Adv Bioinformatics. 2014;2014:812148. doi: 10.1155/2014/812148. Epub 2014 Nov 26.
Histone deacetylases 2 (HDAC2), Class I histone deacetylase (HDAC) family, emerged as an important therapeutic target for the treatment of various cancers. A total of 48 inhibitors of two different chemotypes were used to generate pharmacophore model using 3D QSAR pharmacophore generation (HypoGen algorithm) module in Discovery Studio. The best HypoGen model consists of four pharmacophore features namely, one hydrogen bond acceptor (HBA), and one hydrogen donor (HBD), one hydrophobic (HYP) and one aromatic centres, (RA). This model was validated against 20 test set compounds and this model was utilized as a 3D query for virtual screening to validate against NCI and Maybridge database and the hits further screened by Lipinski's rule of 5, and a total of 382 hit compounds from NCI and 243 hit compounds from Maybridge were found and were subjected to molecular docking in the active site of HDAC2 (PDB: 3MAX). Finally eight hit compounds, NSC108392, NSC127064, NSC110782, and NSC748337 from NCI database and MFCD01935795, MFCD00830779, MFCD00661790, and MFCD00124221 from Maybridge database, were considered as novel potential HDAC2 inhibitors.
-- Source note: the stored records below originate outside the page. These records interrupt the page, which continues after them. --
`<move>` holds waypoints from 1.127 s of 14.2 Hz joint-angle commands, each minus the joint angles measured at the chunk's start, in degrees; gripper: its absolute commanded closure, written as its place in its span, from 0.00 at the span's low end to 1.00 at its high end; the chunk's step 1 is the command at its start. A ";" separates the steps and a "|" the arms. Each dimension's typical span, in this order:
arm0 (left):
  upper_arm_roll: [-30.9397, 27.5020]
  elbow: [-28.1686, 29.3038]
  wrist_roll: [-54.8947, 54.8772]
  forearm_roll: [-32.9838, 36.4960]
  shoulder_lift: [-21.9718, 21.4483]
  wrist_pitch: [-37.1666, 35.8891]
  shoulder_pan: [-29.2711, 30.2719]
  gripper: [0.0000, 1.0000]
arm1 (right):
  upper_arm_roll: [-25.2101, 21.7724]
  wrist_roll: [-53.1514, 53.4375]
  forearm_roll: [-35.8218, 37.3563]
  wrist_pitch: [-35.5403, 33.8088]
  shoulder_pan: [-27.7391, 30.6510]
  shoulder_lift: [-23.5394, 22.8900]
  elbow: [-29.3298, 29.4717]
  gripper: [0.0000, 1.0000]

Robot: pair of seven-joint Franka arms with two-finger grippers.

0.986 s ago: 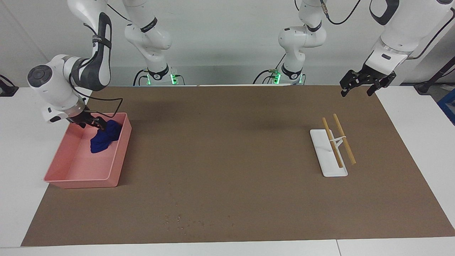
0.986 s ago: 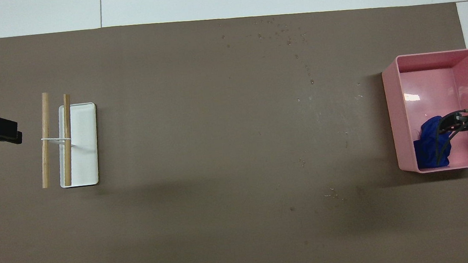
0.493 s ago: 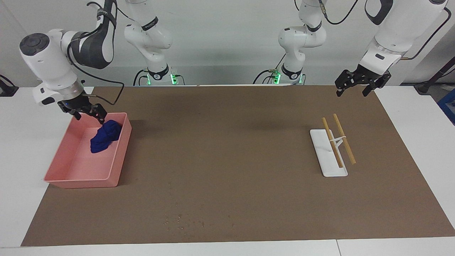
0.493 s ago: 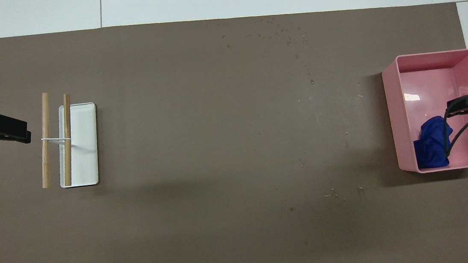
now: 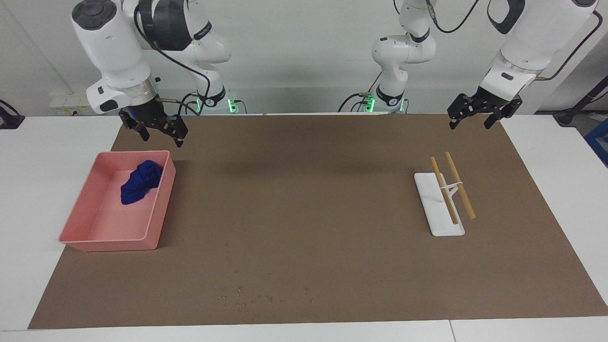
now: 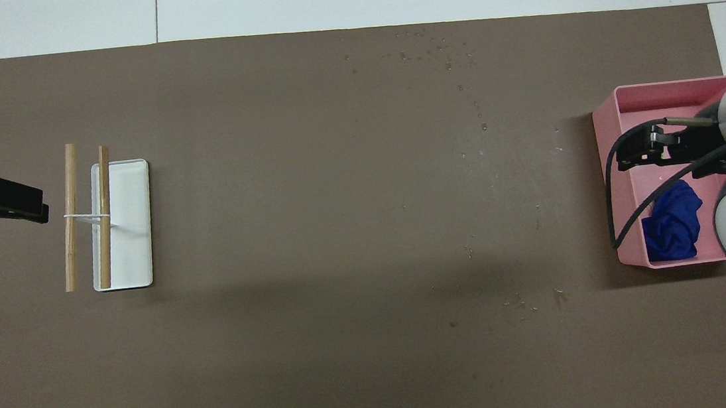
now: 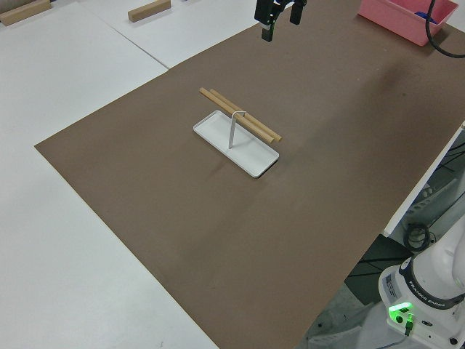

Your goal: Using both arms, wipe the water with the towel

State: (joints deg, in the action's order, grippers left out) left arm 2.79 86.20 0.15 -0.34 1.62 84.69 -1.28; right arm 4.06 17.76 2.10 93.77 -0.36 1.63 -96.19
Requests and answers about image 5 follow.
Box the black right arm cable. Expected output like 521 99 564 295
134 0 212 115

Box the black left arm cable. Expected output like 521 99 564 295
425 0 604 81

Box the black stand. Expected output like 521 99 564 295
553 76 608 126

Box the brown table mat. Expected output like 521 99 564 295
28 114 608 330

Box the black base cable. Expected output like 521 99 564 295
338 71 380 113

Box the blue box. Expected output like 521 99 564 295
584 119 608 167

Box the pink plastic bin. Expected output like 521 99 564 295
58 150 176 252

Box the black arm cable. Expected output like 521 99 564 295
134 0 212 115
425 0 604 81

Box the white wall power strip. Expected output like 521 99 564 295
50 93 95 116

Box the wooden rack rod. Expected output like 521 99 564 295
445 152 476 220
430 158 459 225

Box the black clamp with cable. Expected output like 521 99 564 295
0 100 25 130

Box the white rack base tray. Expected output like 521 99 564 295
414 172 466 237

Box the blue towel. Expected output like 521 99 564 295
121 160 165 205
组蛋白去乙酰化酶2(HDAC2)属于I类组蛋白去乙酰化酶(HDAC)家族,已成为治疗多种癌症的重要治疗靶点。使用Discovery Studio中的3D QSAR药效团生成(HypoGen算法)模块,共48种两种不同化学类型的抑制剂用于生成药效团模型。最佳的HypoGen模型由四个药效团特征组成,即一个氢键受体(HBA)、一个氢键供体(HBD)、一个疏水中心(HYP)和一个芳香中心(RA)。该模型针对20种测试集化合物进行了验证,并用作3D查询进行虚拟筛选,以针对NCI和Maybridge数据库进行验证,命中的化合物进一步通过Lipinski的五规则进行筛选,共从NCI中发现382种命中化合物,从Maybridge中发现243种命中化合物,并在HDAC2的活性位点(PDB:3MAX)进行分子对接。最后,来自NCI数据库的8种命中化合物NSC108392、NSC127064、NSC110782和NSC748337以及来自Maybridge数据库的MFCD01935795、MFCD00830779、MFCD00661790和MFCD00124221被视为新型潜在的HDAC2抑制剂。